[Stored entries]
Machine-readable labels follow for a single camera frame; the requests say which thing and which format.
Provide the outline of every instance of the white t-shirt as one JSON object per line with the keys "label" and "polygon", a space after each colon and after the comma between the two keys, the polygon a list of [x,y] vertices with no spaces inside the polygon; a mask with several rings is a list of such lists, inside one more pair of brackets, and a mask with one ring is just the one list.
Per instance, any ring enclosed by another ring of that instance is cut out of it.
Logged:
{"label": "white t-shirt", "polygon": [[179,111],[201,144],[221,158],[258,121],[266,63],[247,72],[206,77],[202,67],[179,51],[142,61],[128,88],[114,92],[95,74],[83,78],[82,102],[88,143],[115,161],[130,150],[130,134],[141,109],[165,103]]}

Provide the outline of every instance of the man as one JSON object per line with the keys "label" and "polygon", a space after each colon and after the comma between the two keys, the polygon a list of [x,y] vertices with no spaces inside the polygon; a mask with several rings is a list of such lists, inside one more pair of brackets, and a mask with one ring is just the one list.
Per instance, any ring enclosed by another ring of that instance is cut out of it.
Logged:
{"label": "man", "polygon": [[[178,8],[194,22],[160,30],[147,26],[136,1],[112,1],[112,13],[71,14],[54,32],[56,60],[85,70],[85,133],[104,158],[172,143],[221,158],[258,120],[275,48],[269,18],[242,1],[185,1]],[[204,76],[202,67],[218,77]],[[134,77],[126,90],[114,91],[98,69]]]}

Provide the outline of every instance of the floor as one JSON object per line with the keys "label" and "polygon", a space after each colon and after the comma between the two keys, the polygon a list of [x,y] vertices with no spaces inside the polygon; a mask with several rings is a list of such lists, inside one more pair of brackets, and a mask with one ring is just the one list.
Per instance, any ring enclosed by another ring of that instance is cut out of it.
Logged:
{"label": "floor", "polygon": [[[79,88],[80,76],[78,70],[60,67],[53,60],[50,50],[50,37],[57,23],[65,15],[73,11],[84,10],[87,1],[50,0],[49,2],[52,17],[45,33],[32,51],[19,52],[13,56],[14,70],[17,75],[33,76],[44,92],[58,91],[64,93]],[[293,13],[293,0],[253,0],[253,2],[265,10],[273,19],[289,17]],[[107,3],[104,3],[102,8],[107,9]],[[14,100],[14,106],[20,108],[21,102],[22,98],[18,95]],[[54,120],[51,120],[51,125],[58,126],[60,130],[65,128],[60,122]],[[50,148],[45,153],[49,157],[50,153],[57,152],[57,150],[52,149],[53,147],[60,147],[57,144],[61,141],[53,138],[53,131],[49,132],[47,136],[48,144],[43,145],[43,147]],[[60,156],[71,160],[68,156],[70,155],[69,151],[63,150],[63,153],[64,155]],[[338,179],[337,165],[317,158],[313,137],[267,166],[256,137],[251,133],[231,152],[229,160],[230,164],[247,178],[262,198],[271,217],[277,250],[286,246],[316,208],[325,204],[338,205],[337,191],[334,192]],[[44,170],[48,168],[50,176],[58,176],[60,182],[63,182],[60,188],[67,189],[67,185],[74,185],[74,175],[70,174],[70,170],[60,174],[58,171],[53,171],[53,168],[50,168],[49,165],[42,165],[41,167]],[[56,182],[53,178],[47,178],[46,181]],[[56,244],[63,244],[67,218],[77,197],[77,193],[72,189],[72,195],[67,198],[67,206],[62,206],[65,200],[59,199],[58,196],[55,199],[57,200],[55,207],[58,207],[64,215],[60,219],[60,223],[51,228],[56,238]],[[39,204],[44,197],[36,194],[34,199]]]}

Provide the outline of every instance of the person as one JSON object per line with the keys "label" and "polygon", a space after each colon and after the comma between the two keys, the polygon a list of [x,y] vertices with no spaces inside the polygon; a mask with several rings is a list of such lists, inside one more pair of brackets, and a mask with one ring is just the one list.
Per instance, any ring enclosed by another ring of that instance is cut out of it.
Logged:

● **WORK TASK**: Set the entries down again precisely as they were given.

● **FINAL ANSWER**:
Machine-readable labels follow for a single camera frame; the requests say which thing and which format.
Provide the outline of every instance of the white t-shirt as one JSON object per line with the keys "label" and "polygon", a space after each colon and after the comma between the two keys, the polygon a list of [x,y] vertices with no spaces inside the polygon; a mask with several rings is a list of such lists, inside one more pair of brackets, and a mask with one ring is just the one list.
Per instance, any ring enclosed by another ring of that instance is cut out of it.
Logged:
{"label": "white t-shirt", "polygon": [[179,111],[201,144],[221,158],[258,121],[266,63],[247,72],[206,77],[202,67],[179,51],[142,61],[128,88],[114,92],[95,74],[83,78],[82,102],[88,143],[115,161],[130,150],[130,134],[141,109],[165,103]]}

Provide the outline of every instance of the man as one JSON object per line with the keys "label" and "polygon", a space after each colon and after the comma between the two keys, the polygon a list of [x,y] vertices with no spaces inside the polygon; a mask with several rings is a list of such lists, inside one more pair of brackets, and a mask with one ring is just the one list.
Per instance, any ring enclosed by another ring of that instance is cut out of it.
Logged:
{"label": "man", "polygon": [[[178,8],[194,22],[160,30],[147,26],[136,1],[112,1],[112,13],[71,14],[54,32],[56,60],[85,70],[85,133],[104,158],[172,143],[221,158],[258,120],[275,48],[269,18],[242,1],[185,1]],[[204,76],[202,67],[218,77]],[[134,77],[126,90],[114,91],[98,69]]]}

Provide the outline of every instance of the floor as one JSON object per line with the keys "label" and "polygon", a space after each colon and after the comma between the two keys, the polygon a list of [x,y] vertices with no spaces inside the polygon; a mask with several rings is a list of such lists, inside one more pair of brackets, and a mask with one ring is just the one list.
Per instance, any ring enclosed by another ring of that instance is cut out of it.
Logged:
{"label": "floor", "polygon": [[[79,88],[80,76],[78,70],[60,67],[53,60],[50,50],[50,37],[57,23],[65,15],[73,11],[84,10],[87,1],[50,0],[49,2],[52,17],[45,33],[32,51],[19,52],[13,56],[14,70],[17,75],[33,76],[44,92],[58,91],[64,93]],[[293,13],[293,0],[253,0],[253,2],[265,10],[273,19],[289,17]],[[107,3],[104,3],[102,8],[107,9]],[[14,100],[14,106],[20,108],[21,102],[22,98],[18,95]],[[54,120],[51,120],[51,125],[58,126],[60,130],[65,128],[60,122]],[[50,148],[45,153],[49,157],[50,153],[57,152],[57,150],[52,149],[53,147],[60,147],[57,144],[61,141],[53,138],[53,131],[49,132],[47,136],[48,144],[43,145],[43,147]],[[60,156],[71,160],[68,156],[70,155],[69,151],[63,150],[63,153],[64,155]],[[338,179],[337,165],[317,158],[313,137],[267,166],[256,137],[251,133],[231,152],[229,160],[230,164],[247,178],[262,198],[271,217],[277,250],[286,246],[316,208],[325,204],[338,205],[337,191],[334,192]],[[44,170],[48,168],[50,176],[58,176],[60,182],[63,182],[60,188],[67,189],[67,185],[74,185],[74,175],[70,174],[70,170],[60,174],[58,171],[53,171],[53,168],[50,168],[49,165],[42,165],[41,167]],[[56,182],[53,178],[47,178],[46,181]],[[56,244],[63,244],[67,218],[77,197],[77,193],[72,189],[72,195],[67,198],[67,206],[62,206],[65,200],[59,199],[58,196],[55,199],[57,200],[55,207],[58,207],[64,215],[60,219],[60,223],[51,228],[56,238]],[[39,204],[44,197],[36,194],[34,199]]]}

Provide the outline of every instance of the person as one JSON object per line with the keys "label" and "polygon", a space after each colon and after the comma between the two keys, the polygon a list of [x,y] vertices with no spaces inside the polygon; a mask with several rings is a list of such lists, inside one more pair of brackets, and a mask with one ring is just the one list.
Per instance, any ring enclosed by another ring of that instance is cut out of it.
Logged:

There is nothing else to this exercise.